I don’t usually get too involved in readings and stuff.  I do try to measure weight of hops and grains pretty much right on.  I take an OG reading before I pitch the yeast and one a day or two before I keg.

I like to start the brew day at about 7 am & drink coffee throughout most of the process.
This allows me to spend more quality family time, in the afternoon.
I’m pretty meticulous about measuring.

+1 on all accounts. I find the smell of grains and coffee are quite lovely on a Saturday morning, when I usually brew.

+1

I also take a lot of notes on a custom spreadsheet I designed on Excel.  Maybe it’s my German blood, but I’m sort of a perfectionist when it comes to brewing.  That said, I love the hobby and don’t feel at all like it’s work.  Brewday is something I look forward to all week!

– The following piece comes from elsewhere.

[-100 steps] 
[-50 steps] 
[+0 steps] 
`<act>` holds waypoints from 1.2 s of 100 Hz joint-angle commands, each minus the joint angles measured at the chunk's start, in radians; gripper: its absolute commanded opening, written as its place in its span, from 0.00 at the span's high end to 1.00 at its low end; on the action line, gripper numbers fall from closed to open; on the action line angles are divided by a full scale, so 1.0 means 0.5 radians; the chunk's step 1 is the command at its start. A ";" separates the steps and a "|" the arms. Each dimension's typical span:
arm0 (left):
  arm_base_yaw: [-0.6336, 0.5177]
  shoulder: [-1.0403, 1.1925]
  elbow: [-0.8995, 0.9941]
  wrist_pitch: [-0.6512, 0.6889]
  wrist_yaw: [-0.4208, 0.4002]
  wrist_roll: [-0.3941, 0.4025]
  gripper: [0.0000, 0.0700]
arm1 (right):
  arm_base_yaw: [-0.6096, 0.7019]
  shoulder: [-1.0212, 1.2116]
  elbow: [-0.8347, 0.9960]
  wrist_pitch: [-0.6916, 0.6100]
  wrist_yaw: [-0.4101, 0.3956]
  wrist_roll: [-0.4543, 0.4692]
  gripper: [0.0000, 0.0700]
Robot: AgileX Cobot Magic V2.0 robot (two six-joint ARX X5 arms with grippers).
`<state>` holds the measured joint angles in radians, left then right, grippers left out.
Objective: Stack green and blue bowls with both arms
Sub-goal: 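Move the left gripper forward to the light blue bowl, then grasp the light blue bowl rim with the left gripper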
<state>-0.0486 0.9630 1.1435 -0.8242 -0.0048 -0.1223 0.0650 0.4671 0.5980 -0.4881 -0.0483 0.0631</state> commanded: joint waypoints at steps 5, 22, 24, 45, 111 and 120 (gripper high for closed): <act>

OCD would be an improvement for me lol. I take readings on everything. Use a digital grams scale for my hops and my grain. It’s all down to a gnats back side for me but I’m just that way when it comes to cooking and brewing. Pre boil gravity Post boil gravity readings , before bottling gravity, mash temps and lots of notes. I like to know exactly what went down just in case I need to figure out what went wrong. Also that way if I am experimenting with a grain or hops combination and like the outcome I know exactly what I did and can reproduce it.